This is the mail archive of the
gcc-patches@gcc.gnu.org
mailing list for the GCC project.
Re: [gomp4] Some progress on #pragma omp simd
- From: Jakub Jelinek <jakub at redhat dot com>
- To: Aldy Hernandez <aldyh at redhat dot com>
- Cc: Richard Henderson <rth at redhat dot com>, Richard Biener <rguenther at suse dot de>, "Iyer, Balaji V" <balaji dot v dot iyer at intel dot com>, gcc-patches at gcc dot gnu dot org
- Date: Thu, 13 Jun 2013 22:20:52 +0200
- Subject: Re: [gomp4] Some progress on #pragma omp simd
- References: <BF230D13CA30DD48930C31D40993300032A37760 at FMSMSX101 dot amr dot corp dot intel dot com> <20130424060117 dot GV12880 at tucnak dot redhat dot com> <20130424062536 dot GW12880 at tucnak dot redhat dot com> <20130424064054 dot GX12880 at tucnak dot redhat dot com> <5178692F dot 2010902 at redhat dot com> <BF230D13CA30DD48930C31D40993300032A39A2B at FMSMSX101 dot amr dot corp dot intel dot com> <517C0B34 dot 3050804 at redhat dot com> <20130427181734 dot GX28963 at tucnak dot redhat dot com> <20130611165616 dot GG2336 at tucnak dot redhat dot com> <51BA2871 dot 60701 at redhat dot com>
- Reply-to: Jakub Jelinek <jakub at redhat dot com>
On Thu, Jun 13, 2013 at 03:15:45PM -0500, Aldy Hernandez wrote:
>
> >it.

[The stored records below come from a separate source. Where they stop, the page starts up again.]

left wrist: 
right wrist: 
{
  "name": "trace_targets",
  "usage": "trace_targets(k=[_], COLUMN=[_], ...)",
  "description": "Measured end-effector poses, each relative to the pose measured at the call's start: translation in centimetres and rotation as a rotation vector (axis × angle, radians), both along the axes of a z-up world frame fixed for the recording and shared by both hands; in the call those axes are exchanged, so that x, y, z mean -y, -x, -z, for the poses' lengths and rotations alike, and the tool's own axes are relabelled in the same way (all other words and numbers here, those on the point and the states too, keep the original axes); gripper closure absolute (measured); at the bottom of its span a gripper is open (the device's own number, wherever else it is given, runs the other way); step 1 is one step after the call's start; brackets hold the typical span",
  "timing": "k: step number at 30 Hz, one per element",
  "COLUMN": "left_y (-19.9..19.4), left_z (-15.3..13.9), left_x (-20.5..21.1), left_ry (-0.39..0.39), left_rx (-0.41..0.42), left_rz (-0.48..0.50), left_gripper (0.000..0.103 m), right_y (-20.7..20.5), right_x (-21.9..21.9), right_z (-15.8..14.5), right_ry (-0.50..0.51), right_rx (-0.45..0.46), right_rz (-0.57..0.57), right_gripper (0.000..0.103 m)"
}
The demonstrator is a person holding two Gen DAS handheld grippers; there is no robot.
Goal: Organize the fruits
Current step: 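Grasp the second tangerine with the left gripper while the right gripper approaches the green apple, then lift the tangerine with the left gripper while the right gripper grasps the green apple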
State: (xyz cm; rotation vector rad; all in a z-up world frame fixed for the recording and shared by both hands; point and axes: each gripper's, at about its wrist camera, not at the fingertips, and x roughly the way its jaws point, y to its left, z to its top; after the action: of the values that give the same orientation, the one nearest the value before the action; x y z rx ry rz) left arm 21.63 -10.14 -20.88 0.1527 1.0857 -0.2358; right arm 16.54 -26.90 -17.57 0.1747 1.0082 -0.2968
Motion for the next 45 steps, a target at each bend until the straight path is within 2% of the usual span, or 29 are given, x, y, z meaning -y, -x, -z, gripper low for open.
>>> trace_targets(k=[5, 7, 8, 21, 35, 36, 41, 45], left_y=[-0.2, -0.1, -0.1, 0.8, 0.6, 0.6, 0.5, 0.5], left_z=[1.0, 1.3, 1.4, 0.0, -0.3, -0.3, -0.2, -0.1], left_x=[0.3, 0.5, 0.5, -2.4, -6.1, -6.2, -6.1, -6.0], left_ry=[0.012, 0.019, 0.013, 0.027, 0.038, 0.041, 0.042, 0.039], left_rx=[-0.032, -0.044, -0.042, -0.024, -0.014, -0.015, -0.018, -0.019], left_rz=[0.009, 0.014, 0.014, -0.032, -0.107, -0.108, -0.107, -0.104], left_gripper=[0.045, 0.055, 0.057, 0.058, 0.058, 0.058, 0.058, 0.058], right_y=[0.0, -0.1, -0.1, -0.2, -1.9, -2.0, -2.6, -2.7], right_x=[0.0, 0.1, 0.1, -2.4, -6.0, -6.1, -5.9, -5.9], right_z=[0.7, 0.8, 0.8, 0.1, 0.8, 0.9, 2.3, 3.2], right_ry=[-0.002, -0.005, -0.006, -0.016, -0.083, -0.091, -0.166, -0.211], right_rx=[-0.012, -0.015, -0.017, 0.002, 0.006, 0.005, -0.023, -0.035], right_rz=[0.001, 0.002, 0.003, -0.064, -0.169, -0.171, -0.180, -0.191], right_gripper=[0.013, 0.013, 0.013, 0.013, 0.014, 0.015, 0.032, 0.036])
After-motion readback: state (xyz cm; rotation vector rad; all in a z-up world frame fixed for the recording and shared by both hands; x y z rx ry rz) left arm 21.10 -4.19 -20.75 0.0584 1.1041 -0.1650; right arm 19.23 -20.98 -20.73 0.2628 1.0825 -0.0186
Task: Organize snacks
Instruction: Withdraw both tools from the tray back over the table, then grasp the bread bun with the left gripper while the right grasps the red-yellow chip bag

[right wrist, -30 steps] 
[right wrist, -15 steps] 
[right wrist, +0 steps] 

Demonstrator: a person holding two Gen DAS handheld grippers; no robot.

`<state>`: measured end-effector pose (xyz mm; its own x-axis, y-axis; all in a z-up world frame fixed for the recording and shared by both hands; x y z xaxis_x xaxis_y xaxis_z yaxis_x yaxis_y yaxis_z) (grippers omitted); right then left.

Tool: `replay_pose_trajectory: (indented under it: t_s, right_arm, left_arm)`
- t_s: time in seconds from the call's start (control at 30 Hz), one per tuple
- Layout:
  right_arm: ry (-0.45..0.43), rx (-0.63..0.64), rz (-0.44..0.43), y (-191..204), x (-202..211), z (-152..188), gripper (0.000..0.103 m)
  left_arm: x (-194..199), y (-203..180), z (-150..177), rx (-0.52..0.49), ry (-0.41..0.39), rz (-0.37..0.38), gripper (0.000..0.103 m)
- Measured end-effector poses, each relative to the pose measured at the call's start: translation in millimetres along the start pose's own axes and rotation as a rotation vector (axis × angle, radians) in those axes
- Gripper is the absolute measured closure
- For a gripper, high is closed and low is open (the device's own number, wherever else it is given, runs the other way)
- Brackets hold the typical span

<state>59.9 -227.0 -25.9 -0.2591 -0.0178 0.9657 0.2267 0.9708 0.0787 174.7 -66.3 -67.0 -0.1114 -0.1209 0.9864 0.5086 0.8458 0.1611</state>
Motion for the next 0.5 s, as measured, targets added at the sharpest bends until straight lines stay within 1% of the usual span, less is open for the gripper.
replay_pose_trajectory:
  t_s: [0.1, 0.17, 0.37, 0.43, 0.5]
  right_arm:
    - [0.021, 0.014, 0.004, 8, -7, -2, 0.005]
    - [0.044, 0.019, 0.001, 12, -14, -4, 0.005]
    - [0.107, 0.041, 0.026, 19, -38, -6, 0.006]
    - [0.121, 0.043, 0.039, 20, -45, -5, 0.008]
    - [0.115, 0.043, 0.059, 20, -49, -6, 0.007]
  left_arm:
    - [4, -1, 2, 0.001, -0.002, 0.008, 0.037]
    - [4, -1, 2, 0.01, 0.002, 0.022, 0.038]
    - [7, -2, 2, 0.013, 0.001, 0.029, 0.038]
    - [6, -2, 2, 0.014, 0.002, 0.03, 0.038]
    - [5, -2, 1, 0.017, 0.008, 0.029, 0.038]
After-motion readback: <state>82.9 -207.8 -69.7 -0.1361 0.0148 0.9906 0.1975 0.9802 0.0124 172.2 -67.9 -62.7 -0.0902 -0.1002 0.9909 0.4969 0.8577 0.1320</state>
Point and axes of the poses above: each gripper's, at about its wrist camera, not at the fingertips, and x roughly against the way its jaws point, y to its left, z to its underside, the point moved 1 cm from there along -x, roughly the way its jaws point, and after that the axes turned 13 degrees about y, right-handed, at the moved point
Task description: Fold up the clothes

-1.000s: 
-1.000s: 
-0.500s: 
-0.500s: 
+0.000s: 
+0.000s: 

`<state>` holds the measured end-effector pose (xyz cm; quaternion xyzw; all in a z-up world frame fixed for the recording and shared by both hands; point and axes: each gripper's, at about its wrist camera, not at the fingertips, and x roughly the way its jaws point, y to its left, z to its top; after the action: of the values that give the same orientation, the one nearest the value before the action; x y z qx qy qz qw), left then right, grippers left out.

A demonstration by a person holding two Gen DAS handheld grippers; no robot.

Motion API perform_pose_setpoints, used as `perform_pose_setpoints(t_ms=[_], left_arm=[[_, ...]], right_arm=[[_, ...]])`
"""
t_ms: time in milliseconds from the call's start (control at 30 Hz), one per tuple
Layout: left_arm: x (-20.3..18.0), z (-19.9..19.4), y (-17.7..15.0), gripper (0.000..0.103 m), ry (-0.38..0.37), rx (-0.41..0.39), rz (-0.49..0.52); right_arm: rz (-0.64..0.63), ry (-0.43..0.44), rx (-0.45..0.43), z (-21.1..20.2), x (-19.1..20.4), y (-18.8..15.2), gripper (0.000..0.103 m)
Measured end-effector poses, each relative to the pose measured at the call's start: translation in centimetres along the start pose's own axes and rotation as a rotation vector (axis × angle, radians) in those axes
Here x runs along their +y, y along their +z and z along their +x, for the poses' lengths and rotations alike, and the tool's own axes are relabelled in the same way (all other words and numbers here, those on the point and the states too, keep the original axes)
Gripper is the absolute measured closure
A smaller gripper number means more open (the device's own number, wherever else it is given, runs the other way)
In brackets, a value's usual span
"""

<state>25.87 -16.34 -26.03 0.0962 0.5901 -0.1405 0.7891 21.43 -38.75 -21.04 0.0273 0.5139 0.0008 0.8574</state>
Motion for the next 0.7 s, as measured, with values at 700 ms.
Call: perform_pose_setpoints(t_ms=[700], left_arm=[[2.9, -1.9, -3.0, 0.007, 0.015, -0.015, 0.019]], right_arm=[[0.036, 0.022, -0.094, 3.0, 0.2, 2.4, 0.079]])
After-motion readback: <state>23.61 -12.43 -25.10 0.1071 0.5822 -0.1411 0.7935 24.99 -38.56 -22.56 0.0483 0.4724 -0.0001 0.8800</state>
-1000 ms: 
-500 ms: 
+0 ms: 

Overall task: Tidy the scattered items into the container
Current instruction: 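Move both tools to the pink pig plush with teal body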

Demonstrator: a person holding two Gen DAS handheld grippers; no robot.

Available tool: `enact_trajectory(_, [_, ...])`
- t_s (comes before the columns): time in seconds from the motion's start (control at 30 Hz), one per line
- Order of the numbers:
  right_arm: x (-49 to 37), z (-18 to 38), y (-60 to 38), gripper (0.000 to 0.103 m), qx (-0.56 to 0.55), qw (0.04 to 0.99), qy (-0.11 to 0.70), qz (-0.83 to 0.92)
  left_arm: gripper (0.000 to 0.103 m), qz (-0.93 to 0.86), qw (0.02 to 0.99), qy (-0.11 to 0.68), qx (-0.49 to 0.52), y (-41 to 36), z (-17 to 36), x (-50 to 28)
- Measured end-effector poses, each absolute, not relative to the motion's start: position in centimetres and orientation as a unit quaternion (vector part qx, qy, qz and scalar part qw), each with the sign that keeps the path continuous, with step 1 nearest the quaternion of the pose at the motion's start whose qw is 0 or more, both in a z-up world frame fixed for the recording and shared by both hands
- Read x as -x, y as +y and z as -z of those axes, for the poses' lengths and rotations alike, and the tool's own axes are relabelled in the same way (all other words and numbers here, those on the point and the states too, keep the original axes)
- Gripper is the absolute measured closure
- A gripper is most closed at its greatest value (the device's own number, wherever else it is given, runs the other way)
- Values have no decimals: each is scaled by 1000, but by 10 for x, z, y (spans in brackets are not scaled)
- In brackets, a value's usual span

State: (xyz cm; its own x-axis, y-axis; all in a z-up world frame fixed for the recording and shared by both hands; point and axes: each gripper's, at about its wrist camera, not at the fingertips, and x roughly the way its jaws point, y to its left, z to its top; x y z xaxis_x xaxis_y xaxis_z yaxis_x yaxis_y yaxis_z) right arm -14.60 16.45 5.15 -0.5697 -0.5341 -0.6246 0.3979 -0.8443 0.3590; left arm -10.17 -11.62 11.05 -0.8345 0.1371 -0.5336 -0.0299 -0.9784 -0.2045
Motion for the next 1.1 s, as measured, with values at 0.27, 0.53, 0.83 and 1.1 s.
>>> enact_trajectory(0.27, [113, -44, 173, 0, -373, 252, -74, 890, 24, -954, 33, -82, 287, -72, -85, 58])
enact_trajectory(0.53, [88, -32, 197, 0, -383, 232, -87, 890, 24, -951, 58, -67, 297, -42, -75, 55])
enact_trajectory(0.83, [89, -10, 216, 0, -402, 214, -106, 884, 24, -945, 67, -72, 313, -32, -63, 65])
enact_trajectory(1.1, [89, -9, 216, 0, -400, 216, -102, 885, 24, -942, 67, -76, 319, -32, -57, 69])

Also, not sure what to do for lastprivate, probably use the magic
> >arrays and just in the epilogue of the loop compute which of the array items
> >belonged to the last iteration somehow.
>
> Can't you do (for lastprivate(abc) something like:
>
> if (i == 1024) {
> abc = magic_abc[__builtin_GOMP.simd_lane (1)];
> }
Well, if you do that inside of the loop, you make it probably not
vectorizable. So you need something like:
abc = magic_abc[(count - 1) & (__builtin_GOMP.simd_vf (1) - 1)];
or so.
> >#pragma omp declare simd
> >__attribute__((noinline, noclone)) void
> >bar (int &x, int &y)
> >{
> > x += 4;
> > y += 4;
> >}
>
> Does bar() have anything to do with this example, or was this an oversight?
It was there just to make the stuff addressable during gimplification, and
possibly no longer addressable afterwards.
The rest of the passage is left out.